Task item = As soon as the line containing "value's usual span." appears in the material below, start returning lines exactly, and end with the line containing "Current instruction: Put".

Data segment =

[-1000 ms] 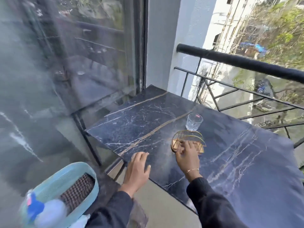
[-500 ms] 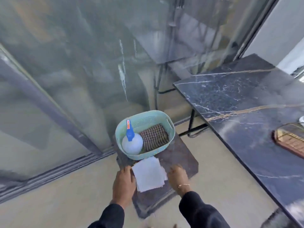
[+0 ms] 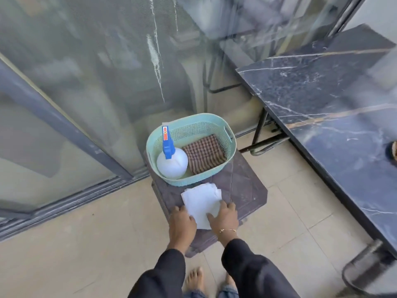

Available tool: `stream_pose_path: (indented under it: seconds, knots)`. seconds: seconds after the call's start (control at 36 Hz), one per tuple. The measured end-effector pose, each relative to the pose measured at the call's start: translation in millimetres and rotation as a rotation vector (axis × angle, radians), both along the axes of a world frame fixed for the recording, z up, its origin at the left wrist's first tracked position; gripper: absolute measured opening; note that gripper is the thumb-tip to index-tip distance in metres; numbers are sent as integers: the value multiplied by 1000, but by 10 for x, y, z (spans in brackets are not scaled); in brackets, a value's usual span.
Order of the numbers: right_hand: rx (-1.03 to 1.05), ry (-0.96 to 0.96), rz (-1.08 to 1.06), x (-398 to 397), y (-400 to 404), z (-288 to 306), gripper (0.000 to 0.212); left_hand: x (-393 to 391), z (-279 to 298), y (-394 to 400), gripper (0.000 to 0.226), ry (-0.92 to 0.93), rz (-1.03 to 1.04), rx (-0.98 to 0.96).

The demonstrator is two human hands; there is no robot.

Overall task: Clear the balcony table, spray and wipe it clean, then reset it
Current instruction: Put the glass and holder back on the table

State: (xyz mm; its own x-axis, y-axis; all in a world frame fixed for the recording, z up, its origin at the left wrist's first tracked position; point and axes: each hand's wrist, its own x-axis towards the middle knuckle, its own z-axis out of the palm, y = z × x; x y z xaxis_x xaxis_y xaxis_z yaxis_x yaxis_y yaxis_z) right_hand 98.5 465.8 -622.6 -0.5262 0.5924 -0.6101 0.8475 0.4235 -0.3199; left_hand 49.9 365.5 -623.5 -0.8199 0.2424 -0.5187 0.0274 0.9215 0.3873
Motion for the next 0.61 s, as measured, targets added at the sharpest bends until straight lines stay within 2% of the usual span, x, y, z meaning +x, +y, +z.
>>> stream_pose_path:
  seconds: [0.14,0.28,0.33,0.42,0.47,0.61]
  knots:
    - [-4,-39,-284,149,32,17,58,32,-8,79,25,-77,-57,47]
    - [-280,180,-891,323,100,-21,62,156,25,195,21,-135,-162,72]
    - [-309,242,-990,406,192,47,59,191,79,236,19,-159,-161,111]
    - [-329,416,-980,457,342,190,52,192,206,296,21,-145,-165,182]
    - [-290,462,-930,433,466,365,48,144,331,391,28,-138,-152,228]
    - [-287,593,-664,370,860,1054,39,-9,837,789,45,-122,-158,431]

Solution for this exercise =
Available tool: `stream_pose_path: (indented under it: seconds, knots)`. seconds: seconds after the call's start (control at 36 Hz), one per tuple. The measured end-effector pose, each relative to the pose measured at the call's start: translation in millimetres and rotation as a rotation vector (axis × angle, radians), both along the axes of a world frame fixed for the recording, z up, its origin at the left wrist's first tracked position; gripper: absolute measured opening; note that gripper is the thumb-tip to index-tip distance in metres; numbers are sent as integers: the value multiplied by 1000, but by 10 for x, y, z (spans in brackets are not scaled); in brackets, a value's usual span.
Order of the numbers: right_hand: rx (-1.03 to 1.05), ry (-0.96 to 0.96), rz (-1.08 to 1.06), x (-398 to 397), y (-400 to 404), z (-288 to 306), gripper (0.000 to 0.212); left_hand: x (-393 to 391), z (-279 to 298), y (-394 to 400), gripper (0.000 to 0.226), ry (-0.92 to 0.93), rz (-1.03 to 1.04), rx (-0.98 to 0.96).

The demonstrator is two human hands; there is no robot.

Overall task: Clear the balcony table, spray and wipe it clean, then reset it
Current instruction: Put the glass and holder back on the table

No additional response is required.